■ **REQUIRED ACTION**
Print the line containing "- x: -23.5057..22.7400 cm", then every line after it through the end of the material, exactly as written and without pictures.
○ ○ ○ ○ ○ ○ ○
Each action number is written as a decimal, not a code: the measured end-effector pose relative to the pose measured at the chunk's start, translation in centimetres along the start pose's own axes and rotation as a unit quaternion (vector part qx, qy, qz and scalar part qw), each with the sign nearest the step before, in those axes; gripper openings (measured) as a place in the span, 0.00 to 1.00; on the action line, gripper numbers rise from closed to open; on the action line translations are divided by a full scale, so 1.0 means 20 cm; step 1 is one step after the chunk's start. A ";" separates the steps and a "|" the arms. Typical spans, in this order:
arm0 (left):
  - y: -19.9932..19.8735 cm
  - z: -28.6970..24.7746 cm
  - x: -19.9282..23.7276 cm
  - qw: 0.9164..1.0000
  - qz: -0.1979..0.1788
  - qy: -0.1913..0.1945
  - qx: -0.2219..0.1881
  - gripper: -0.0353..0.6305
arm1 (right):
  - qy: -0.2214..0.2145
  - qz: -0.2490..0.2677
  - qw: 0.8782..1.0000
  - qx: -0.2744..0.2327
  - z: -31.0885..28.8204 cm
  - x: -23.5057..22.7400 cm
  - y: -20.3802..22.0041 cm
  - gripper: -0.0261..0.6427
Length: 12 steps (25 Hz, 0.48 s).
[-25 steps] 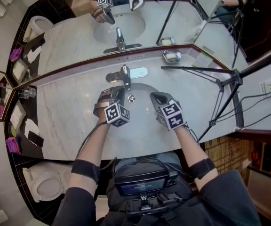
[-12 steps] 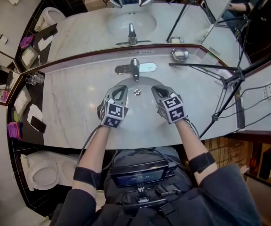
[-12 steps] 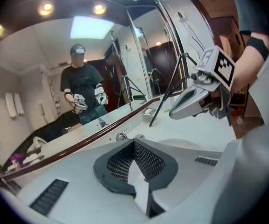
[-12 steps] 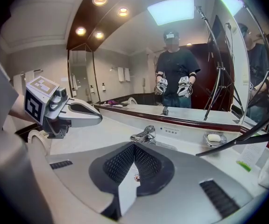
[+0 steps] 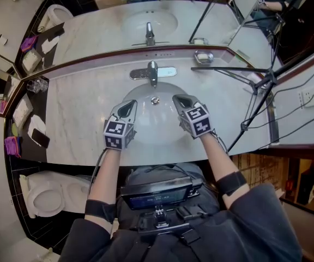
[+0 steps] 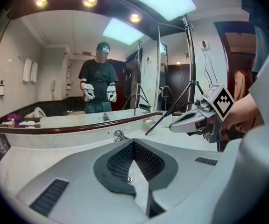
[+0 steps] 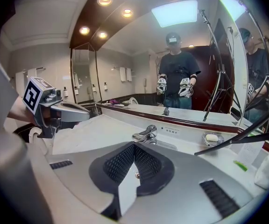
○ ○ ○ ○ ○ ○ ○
■ **COMPLETED EXERCISE**
  - x: -23.5057..22.7400 cm
  - y: -20.3802..22.0041 cm
  - gripper: -0.0261..0.6427
Length: 12 steps (25 Hz, 0.48 s).
[-25 steps] 
[-12 steps] 
[-12 steps] 
[-12 steps] 
[+0 steps] 
[+0 steps] 
[+0 steps] 

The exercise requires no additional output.